Considering the soil data and results, the analysis of P, Cu, B, and S revealed significantly (α < 0.05) higher concentrations in TM compared to AM (Table 2).

4. Discussion

4.1. Rainfall Variability, Observation Windows, and Cloud Constraints

In semi-arid regions, vegetation exhibits rapid responses to short, intense rainfall events, resulting in pronounced interannual variability [62]. Then, rainfall data can be used to predict periods of high vegetation activity (Figure 3), which are optimal for satellite image acquisition [63]. Thus, the three reference stages (Section 3.1) provided a comparative framework for detecting vegetation reflectance through NDVI, enabling assessment of plant growth in associated mangrove environments.
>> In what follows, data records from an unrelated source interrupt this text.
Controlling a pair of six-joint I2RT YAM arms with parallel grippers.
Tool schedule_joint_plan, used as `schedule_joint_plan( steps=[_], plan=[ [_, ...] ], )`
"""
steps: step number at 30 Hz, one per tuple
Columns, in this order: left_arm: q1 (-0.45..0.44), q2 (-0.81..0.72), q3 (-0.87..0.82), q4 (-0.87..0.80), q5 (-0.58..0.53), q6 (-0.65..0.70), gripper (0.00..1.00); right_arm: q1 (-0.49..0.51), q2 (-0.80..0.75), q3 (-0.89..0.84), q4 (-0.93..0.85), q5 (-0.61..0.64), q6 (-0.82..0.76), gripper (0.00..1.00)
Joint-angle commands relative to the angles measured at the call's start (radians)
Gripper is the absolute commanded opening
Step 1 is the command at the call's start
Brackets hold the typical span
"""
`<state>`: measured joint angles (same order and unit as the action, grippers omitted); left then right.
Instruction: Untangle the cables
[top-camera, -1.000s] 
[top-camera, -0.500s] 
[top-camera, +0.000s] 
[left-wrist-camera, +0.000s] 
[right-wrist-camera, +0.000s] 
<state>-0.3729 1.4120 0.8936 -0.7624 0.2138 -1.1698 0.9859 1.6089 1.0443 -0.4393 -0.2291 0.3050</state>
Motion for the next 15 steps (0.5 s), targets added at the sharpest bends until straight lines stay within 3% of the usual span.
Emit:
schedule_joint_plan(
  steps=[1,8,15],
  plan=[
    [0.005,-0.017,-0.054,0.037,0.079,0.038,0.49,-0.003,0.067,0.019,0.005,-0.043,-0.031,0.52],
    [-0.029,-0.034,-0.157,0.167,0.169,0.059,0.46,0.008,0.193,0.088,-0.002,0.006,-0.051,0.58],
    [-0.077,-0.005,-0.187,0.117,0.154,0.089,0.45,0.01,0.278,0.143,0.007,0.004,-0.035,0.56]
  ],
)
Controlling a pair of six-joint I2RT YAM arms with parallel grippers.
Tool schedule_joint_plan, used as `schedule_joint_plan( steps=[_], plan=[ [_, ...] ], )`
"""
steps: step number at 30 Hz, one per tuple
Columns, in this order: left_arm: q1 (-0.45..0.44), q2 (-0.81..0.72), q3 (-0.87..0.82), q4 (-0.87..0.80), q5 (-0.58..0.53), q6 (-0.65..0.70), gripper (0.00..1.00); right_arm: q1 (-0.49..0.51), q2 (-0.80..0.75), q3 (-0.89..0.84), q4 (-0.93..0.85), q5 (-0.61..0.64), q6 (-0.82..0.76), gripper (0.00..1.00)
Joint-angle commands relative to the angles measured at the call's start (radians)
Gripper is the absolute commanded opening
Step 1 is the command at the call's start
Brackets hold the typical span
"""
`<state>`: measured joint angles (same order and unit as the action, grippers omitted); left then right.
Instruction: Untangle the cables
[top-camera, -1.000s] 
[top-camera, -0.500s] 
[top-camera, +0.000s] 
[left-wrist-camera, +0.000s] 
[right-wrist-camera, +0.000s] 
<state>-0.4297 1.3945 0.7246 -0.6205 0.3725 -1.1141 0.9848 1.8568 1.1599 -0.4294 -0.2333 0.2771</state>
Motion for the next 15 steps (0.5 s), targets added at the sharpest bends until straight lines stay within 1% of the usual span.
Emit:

Between 2021 and 2024, rainfall patterns exhibited substantial variability, likely driving differences in vegetation cover dynamics. This interannual variability in the country has been reported by [32,33]. The Elalab site consistently received lower and more irregular rainfall compared to Cafine-Cafal (Figure 3). However, in both villages, an accumulated rainfall of approximately 150 mm was recorded between the end of June and the beginning of July, which was sufficient to break weed dormancy and trigger initial growth. Consequently, July was identified as the optimal month for measuring vegetation reflectance, as it marks the emergence of the first significant ground cover in the associated mangrove areas (Figure 4 and Figure 5). Incorporating time windows of 20–40 days for merging satellite observations can further enhance the accuracy of vegetation monitoring, providing more frequent and reliable information [64]. The representative month then changes between the two villages, with early vegetation appearing in June and July for Cafine-Cafal and Elalab, respectively.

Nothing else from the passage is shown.